DATA SUPPLIED below:

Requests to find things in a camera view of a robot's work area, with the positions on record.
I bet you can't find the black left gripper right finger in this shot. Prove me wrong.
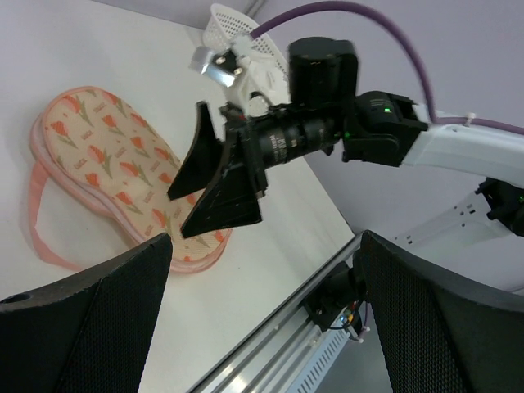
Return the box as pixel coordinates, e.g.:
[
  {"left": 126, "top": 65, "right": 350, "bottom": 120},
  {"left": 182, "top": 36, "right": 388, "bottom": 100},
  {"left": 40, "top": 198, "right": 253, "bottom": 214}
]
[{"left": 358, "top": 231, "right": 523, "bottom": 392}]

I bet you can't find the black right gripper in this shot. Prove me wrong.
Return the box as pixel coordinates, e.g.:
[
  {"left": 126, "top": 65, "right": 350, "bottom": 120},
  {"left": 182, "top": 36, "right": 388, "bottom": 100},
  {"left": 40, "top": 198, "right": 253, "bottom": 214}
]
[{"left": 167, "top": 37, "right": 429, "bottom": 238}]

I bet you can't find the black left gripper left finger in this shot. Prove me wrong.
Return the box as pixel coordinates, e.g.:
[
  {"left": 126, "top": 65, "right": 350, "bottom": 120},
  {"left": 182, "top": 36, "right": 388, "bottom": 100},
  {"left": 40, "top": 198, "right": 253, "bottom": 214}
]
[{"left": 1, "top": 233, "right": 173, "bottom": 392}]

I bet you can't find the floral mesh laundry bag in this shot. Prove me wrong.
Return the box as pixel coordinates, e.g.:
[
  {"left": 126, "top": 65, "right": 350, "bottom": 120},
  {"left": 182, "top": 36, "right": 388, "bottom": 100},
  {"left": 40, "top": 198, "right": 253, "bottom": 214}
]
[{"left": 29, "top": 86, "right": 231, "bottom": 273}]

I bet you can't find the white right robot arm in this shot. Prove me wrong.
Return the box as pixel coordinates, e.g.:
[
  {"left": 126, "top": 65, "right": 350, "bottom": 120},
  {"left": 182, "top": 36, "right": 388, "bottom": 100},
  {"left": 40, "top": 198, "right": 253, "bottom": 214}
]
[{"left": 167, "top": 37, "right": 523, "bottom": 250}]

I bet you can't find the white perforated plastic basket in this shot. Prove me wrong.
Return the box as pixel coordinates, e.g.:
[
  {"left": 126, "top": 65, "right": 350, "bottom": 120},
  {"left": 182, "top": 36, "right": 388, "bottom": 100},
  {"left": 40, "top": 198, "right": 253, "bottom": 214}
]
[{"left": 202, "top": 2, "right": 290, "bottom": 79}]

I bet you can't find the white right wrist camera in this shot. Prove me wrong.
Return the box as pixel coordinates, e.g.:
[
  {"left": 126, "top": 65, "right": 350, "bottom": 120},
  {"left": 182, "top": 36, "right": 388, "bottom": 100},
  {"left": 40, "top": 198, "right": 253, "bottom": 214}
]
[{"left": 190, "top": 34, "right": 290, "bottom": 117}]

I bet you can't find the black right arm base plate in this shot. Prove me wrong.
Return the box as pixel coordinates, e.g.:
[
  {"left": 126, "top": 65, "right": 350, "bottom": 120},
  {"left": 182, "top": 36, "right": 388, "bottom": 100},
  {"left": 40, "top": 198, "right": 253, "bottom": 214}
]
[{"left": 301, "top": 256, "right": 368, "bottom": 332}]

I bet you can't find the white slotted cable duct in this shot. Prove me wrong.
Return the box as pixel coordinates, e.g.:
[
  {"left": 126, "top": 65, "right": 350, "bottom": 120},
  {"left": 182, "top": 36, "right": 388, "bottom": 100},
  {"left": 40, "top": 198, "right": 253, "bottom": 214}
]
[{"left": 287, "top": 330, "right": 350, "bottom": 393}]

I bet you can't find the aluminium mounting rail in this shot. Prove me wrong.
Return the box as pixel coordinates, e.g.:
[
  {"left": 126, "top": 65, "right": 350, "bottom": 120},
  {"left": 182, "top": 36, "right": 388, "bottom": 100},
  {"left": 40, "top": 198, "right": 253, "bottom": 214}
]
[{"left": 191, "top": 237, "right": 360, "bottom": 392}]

End of DATA SUPPLIED.
DATA SUPPLIED below:

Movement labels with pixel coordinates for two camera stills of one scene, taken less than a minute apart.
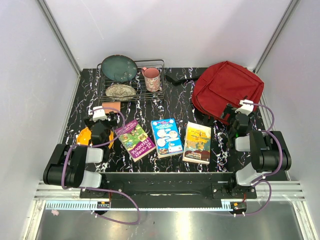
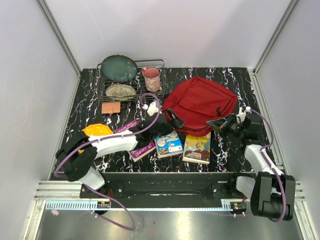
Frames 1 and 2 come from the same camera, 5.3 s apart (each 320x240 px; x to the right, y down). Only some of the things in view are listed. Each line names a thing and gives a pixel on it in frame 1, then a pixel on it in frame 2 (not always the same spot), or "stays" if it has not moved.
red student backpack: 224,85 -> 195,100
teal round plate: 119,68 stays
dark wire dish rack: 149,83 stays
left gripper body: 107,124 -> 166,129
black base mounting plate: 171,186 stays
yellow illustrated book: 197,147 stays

End of DATA SUPPLIED.

■ EXERCISE:
Working from the entries above, filter out every line that lacks "stays" and copy what remains.

■ TASK OUTPUT:
Frames 1 and 2 come from the same camera, 5.3 s apart (each 320x240 px; x to the right, y down). Only some of the things in view are listed. Each line names a thing and gives a pixel on it in frame 1, then a pixel on it in frame 2 (not always the same spot), or "stays" if it has not moved.
teal round plate: 119,68 stays
dark wire dish rack: 149,83 stays
black base mounting plate: 171,186 stays
yellow illustrated book: 197,147 stays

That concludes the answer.